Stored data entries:
= Beginning of Section =
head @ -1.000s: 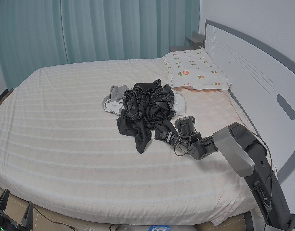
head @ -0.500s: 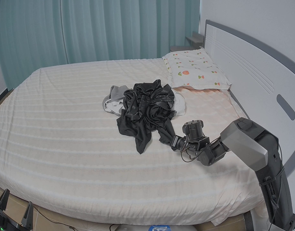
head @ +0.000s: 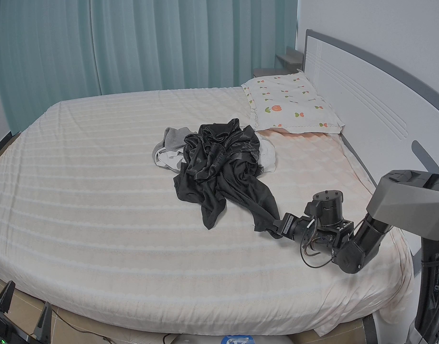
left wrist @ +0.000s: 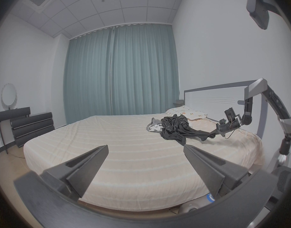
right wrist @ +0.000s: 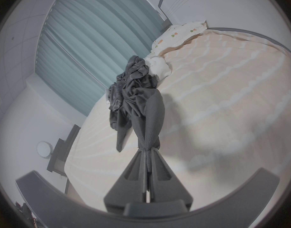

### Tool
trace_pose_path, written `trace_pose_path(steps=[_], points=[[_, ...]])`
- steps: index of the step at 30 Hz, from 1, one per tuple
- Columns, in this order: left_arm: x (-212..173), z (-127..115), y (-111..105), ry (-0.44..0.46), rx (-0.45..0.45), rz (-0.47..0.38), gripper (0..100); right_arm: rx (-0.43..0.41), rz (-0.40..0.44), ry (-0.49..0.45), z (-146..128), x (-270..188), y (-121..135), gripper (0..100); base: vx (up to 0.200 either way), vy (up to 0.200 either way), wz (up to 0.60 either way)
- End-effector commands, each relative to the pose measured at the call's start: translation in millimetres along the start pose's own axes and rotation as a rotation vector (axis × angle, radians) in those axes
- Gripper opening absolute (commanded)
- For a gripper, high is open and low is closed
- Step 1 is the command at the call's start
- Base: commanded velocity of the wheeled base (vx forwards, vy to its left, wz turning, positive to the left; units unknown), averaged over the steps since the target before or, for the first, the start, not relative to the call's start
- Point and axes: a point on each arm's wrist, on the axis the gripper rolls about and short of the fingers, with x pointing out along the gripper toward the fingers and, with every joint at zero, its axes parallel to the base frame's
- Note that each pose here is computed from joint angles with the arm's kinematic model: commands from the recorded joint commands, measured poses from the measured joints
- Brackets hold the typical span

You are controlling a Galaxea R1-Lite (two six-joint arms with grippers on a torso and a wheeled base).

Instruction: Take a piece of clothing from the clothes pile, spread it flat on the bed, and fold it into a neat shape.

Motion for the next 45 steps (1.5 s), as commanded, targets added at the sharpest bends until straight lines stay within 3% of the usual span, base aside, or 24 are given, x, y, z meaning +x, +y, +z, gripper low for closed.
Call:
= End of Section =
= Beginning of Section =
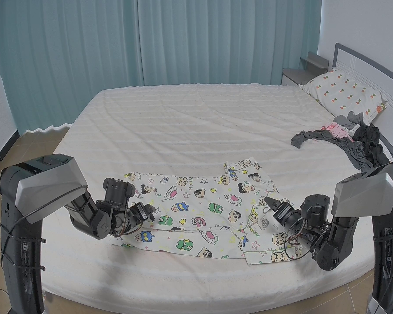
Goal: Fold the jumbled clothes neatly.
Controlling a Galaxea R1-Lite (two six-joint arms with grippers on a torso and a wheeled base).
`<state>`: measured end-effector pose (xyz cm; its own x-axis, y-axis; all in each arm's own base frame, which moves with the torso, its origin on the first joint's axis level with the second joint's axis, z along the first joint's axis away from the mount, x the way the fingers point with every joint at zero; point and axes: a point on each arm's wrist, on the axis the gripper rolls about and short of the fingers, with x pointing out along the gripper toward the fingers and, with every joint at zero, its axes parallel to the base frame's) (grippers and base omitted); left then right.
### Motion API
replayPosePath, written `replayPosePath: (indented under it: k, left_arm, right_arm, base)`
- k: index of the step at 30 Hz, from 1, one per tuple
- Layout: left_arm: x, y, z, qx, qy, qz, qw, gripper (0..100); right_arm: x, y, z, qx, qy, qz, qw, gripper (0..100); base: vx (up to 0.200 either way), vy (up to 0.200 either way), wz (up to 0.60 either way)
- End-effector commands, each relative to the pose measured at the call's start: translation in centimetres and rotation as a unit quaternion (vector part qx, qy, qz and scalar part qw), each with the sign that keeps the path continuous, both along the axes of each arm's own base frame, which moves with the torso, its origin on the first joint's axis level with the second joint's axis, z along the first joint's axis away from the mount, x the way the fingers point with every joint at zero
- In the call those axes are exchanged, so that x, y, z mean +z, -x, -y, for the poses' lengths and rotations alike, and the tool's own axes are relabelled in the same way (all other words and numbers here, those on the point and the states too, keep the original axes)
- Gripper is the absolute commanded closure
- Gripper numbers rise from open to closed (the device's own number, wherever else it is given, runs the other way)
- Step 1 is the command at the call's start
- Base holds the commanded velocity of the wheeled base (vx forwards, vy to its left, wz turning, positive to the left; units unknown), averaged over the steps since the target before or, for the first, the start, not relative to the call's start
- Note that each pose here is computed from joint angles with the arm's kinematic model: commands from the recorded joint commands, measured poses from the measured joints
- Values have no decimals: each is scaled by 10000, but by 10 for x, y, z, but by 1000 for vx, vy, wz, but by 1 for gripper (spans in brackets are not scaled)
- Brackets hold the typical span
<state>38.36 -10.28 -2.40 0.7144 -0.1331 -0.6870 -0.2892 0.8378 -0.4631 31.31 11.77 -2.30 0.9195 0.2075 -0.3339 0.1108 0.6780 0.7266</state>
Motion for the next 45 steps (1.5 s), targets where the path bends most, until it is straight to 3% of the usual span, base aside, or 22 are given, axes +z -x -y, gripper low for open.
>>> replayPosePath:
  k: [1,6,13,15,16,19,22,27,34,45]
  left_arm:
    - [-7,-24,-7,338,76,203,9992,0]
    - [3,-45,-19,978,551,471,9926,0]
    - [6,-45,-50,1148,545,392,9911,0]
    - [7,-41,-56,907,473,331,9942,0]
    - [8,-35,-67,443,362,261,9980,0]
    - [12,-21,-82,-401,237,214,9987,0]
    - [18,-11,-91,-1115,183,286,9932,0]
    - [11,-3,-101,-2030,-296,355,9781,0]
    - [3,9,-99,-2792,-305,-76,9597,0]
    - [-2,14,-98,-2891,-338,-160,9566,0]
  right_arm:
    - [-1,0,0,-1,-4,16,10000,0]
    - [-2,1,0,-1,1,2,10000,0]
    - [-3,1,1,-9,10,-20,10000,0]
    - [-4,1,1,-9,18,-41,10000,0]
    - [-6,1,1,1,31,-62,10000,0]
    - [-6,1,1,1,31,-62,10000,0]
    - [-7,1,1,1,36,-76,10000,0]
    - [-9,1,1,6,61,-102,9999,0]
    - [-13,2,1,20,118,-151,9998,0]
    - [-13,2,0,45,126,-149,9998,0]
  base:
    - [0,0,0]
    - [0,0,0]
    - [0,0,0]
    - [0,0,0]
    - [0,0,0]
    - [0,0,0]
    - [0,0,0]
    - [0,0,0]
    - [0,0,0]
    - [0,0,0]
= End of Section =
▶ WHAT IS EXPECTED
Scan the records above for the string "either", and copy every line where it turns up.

▶ RESULT FOR THIS TASK
- Columns, in this order: left_arm: x (-212..173), z (-127..115), y (-111..105), ry (-0.44..0.46), rx (-0.45..0.45), rz (-0.47..0.38), gripper (0..100); right_arm: rx (-0.43..0.41), rz (-0.40..0.44), ry (-0.49..0.45), z (-146..128), x (-270..188), y (-121..135), gripper (0..100); base: vx (up to 0.200 either way), vy (up to 0.200 either way), wz (up to 0.60 either way)
- Layout: left_arm: x, y, z, qx, qy, qz, qw, gripper (0..100); right_arm: x, y, z, qx, qy, qz, qw, gripper (0..100); base: vx (up to 0.200 either way), vy (up to 0.200 either way), wz (up to 0.60 either way)

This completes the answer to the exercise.